Tapped out in the East for a lot of reasons I did head west the first time looking for work. Landed in Utah when I ran out of dough, and did, DID, try to get a job on the Salt Lake Star and would have had it too except two things somebody there, some friend of Mitt Romney, heard I was looking for work and nixed the whole thing once they read the articles I had written mocking Mitt and his white underwear world as Massachusetts governor and 2012 presidential candidate. So it was with bitter irony when I heard that Greg had retailed the preposterous idea that I would now seek a job shilling for dear white undie Mitt as press agent in his run for the open Utah United States Senate seat. Here is where everybody should gasp though at the whole Utah fantasy-these Mormons stick close together, probably ingrained in them from Joseph Smith days, and don’t hire goddam atheists and radicals, don’t hire outside the religion if they can help it. You probably had to have slept with one of Joseph Smith’s or Brigham Young’s wives to even get one foot in the door. Done.              

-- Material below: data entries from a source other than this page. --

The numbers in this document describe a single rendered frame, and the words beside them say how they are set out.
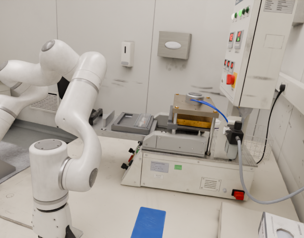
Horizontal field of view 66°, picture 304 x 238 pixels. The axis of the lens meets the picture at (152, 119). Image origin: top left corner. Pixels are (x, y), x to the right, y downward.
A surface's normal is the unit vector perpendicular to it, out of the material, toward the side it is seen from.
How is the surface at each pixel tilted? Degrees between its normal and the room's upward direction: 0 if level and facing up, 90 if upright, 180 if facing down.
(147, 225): 0
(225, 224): 0
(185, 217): 0
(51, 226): 90
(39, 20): 90
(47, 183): 92
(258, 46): 90
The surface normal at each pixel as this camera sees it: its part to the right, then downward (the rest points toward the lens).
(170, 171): -0.11, 0.31
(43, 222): -0.40, 0.26
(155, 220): 0.09, -0.94
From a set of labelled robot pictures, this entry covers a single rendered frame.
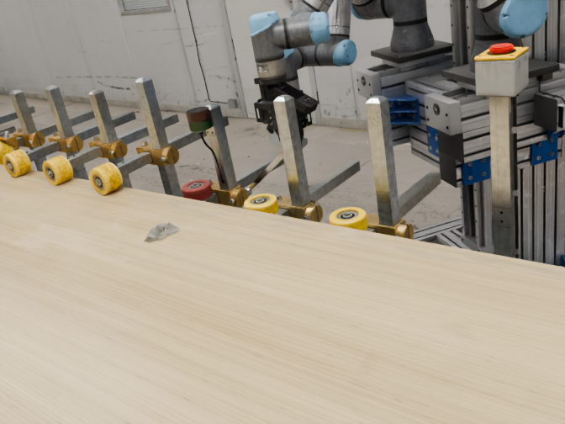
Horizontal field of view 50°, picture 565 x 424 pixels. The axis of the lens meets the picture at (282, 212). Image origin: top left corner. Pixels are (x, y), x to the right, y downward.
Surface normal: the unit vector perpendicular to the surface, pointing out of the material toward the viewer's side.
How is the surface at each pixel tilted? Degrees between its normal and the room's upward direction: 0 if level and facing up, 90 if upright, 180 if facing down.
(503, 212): 90
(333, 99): 90
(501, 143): 90
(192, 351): 0
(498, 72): 90
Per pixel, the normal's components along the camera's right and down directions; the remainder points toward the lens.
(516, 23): 0.13, 0.48
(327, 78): -0.67, 0.41
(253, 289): -0.17, -0.90
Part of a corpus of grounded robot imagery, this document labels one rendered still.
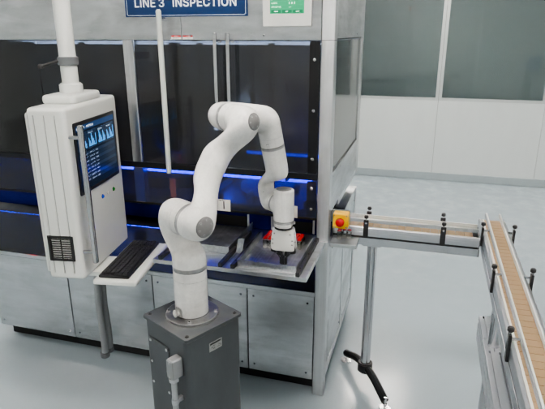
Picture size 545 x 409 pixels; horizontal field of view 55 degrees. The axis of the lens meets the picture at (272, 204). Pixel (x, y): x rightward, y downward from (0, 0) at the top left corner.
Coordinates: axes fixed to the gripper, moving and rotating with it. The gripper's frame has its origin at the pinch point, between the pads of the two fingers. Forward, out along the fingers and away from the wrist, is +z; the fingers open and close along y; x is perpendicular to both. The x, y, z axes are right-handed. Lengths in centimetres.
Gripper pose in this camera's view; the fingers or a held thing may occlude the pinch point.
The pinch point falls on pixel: (283, 260)
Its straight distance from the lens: 218.8
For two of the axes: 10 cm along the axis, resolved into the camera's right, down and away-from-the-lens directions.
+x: -2.8, 3.0, -9.1
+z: 0.0, 9.5, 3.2
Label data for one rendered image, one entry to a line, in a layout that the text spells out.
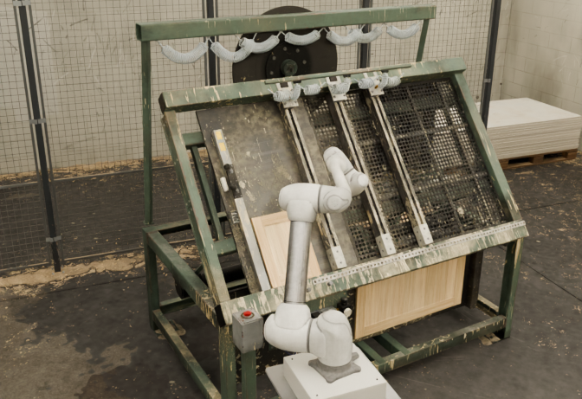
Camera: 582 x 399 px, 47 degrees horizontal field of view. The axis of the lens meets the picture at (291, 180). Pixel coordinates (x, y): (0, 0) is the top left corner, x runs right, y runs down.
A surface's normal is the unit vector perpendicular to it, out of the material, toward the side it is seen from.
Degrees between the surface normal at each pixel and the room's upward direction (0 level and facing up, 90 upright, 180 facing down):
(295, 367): 2
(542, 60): 90
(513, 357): 0
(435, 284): 90
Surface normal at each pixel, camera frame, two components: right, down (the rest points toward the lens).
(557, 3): -0.93, 0.13
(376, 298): 0.49, 0.32
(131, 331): 0.00, -0.93
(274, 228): 0.39, -0.34

The helping Madame La Rue, real name of no interest or need to mention,  running her high-end exclusive whorehouse out in Half Moon Bay at least had some credence since I had staked her to some dough to get started after the downfall of the 1960s sent her back to her real world, the world of a high class hooker who was slumming with “hippies” for a while when it looked like our dreams were going to be deterred in in the ebbtide. We had been hot and heavy lovers, although never married except on some hazed drug-fogged concert night when I think Josh Breslin “married” us and sent us on a “honeymoon” with a fistful of cocaine. Down on dough I hit her up for some which she gave gladly, said it was interest on the “loan: she never repaid and let me stay at her place for a while until I had to move on. Done
The whole drag queen idea tells me that whoever started this damn lie knew nothing about my growing up days and had either seen me in The Totem, Timmy Riley’s aka Miss Judy Garland’s drinking with a few drag queen who worked and drew the wrong conclusions or was out to slander and libel me for some other nefarious reason. See Miss Judy Garland is the very successful drag queen and gay man Timmy Riley from the old neighborhood who fled to Frisco when he could no longer hide his sexual identity and preferences. To our great shock since Timmy had been the out-front gay-basher of our crowd, our working-class corner boy gay-bashing crowd. I had lent, after getting religion rather late on the LGBTQ question, Timmy the money to buy his first drag queen cabaret on Bay Street and Timmy was kind enough to stake me to some money and a roof before I decided I had to head back East. Done.
But enough about me.  This is about two other working- class guys, Sam Eaton and Ralph Morris, met along life’s road one from Carver about fifty miles away from where Seth, Sam, Timmy and a bunch of other guys grew up and learned the “normal” working-class ethos-and broke, tentatively at times, from that same straitjacket and from Troy, New York. Funny Troy, Carver, North Adamsville, and Josh’s old mill town Olde Saco all down-in-the-mouth working class towns still produced in exceptional times a clot of guys who got caught up in the turmoil of their times-and lived to tell the tale. I am proud to introduce this encore presentation and will have plenty more to say about Sam and Ralph in future segments.]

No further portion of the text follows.